Tory Sir Bill Cash, chairman of the Commons European Scrutiny Committee, said: "We do not accept that the motion tabled by the Government for Monday's debate fulfils the Government's commitment to engage constructively with Parliament, or its undertaking to hold a further vote in both Houses of Parliament before making a formal application to rejoin any measures. We expect Parliament to have a further opportunity to vote on the full 35 measures on the basis of an amendable motion or motions."
Labour's Keith Vaz, who chairs the Home Affairs Committee, said: "Members of the House are expecting a separate vote on whether or not to rejoin the European Arrest Warrant. Monday's debate, on an unamendable, take-it-or-leave-it package, will not give us that opportunity.
"The Government must now arrange a debate and vote which meets the expectations of our committees and the undertakings it has already given."

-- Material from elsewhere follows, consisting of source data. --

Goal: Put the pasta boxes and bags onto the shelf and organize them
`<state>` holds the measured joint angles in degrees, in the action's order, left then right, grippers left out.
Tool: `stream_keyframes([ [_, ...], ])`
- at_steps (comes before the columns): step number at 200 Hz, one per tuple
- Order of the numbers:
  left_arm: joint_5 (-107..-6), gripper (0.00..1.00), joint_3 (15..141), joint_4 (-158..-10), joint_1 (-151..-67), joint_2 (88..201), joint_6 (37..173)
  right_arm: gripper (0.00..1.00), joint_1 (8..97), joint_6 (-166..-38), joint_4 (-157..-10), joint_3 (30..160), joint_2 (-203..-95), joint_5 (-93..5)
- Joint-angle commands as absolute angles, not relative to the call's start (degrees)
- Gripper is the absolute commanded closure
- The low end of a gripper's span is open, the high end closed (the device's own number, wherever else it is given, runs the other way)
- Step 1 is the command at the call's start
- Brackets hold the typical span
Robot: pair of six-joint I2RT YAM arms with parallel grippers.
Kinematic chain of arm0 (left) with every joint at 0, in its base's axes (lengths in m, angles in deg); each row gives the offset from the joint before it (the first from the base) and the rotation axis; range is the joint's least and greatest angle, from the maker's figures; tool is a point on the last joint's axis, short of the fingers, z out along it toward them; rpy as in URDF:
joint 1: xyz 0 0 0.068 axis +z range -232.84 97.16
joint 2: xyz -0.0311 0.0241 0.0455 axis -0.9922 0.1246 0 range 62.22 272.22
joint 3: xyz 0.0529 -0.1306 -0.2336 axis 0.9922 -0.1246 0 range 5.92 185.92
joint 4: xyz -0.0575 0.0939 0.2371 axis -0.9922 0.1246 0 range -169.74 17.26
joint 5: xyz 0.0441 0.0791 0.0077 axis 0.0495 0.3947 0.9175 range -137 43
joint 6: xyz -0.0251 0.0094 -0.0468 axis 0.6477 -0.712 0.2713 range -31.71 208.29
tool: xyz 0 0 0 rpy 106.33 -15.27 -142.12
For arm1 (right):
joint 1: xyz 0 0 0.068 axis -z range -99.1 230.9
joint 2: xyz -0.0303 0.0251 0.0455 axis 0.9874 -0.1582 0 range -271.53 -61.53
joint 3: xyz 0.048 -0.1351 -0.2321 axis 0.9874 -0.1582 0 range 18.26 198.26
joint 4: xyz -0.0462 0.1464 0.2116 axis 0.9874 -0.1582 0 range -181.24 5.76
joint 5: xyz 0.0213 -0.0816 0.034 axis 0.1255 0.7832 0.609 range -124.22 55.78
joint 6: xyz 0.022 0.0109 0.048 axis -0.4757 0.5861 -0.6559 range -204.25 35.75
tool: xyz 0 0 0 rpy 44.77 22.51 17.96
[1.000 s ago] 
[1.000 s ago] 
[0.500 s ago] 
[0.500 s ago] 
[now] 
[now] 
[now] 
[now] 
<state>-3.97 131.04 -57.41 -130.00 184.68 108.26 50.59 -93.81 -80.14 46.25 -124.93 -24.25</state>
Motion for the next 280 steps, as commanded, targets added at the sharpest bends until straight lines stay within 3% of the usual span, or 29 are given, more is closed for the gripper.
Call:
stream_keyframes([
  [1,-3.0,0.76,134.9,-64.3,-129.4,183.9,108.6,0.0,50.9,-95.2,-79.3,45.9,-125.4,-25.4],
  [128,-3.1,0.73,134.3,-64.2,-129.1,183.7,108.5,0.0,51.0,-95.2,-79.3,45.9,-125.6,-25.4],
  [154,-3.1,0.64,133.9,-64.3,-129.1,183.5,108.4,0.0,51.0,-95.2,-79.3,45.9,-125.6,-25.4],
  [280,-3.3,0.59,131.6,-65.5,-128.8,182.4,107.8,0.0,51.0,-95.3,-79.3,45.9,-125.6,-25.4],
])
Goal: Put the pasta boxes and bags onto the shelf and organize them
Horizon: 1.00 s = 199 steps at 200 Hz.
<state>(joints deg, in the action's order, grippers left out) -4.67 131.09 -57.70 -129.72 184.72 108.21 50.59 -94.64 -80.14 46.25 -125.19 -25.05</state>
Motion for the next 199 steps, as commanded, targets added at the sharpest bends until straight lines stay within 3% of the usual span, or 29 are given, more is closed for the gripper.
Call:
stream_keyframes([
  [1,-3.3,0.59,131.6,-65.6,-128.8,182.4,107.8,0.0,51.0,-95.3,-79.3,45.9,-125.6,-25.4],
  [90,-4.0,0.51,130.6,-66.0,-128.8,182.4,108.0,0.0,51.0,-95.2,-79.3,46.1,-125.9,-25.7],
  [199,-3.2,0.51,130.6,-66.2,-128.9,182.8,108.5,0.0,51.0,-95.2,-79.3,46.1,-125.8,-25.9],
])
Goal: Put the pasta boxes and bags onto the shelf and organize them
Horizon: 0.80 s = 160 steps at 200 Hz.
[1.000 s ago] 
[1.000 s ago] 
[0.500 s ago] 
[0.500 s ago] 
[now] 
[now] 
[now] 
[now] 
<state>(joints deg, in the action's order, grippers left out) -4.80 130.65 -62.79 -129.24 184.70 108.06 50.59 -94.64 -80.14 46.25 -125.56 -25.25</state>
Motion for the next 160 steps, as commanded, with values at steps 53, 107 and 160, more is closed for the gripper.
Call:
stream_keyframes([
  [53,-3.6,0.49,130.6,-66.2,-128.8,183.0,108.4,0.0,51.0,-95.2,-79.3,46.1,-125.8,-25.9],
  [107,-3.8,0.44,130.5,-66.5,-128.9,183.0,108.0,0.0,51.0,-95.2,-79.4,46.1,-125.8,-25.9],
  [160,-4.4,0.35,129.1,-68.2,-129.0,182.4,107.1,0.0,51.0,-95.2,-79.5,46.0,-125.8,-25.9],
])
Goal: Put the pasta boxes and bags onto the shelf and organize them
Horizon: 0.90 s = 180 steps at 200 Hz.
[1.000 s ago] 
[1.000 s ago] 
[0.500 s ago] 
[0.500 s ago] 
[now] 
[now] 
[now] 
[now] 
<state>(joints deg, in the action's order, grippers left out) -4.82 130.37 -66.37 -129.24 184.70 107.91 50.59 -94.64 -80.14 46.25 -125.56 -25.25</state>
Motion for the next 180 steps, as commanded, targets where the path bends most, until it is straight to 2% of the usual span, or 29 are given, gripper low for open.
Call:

Justice Committee chairman Liberal Democrat Sir Alan Beith said its view was "that the House should have the opportunity to vote on whether items should be subtracted from or added to the opt-in list". The vote could see dozens of Tory MPs defy the party leadership to oppose the measure, but Home Secretary Mrs May was contacting wavering backbenchers in an attempt to secure their support.
Asked if Mr Cameron would be ringing MPs, his official spokesman said "the Prime Minister speaks to colleagues on a regular basis". But he added: "The Home Secretary and her team are very much taking the lead in explaining the reason why the Government has set out its approach and I would expect that to continue."
Yvette Cooper has written to Mrs May to ask why there will not be a specific vote on the EAW. In the letter, the shadow home secretary said: "As you will know, I fully support your decision to opt back into the European Arrest Warrant. It means 1,000 suspected foreign criminals are removed from our country each year. We were looking forward to supporting the UK's continued involvement in the EAW.
"However, it appears you and the Government are too ashamed of your position to include it in the motion being put before the House - which is far from a 'vote on the European Arrest Warrant'. You are running away from your backbenchers instead."
She added: "I am seriously concerned that your decision to vote on a motion which doesn't mention the European Arrest Warrant, simply to try and avoid a Tory party rebellion, may endanger the UK's continued use of this vital tool. You have committed to a vote on this before the opt-in process is finalised.
"The deadline for that is December 1st 2014 - when the 'opt-out' you enacted will come into effect. If you have not opted back into the Arrest Warrant by then, it will cease to function in the UK. Surely we must be voting on Monday to authorise its continued use, as you pledged to do?
"You must urgently amend the motion to ensure all 35 measures being opted back into are voted on Monday - these vital crime-fighting tools, as you have said yourself, are too important to lose."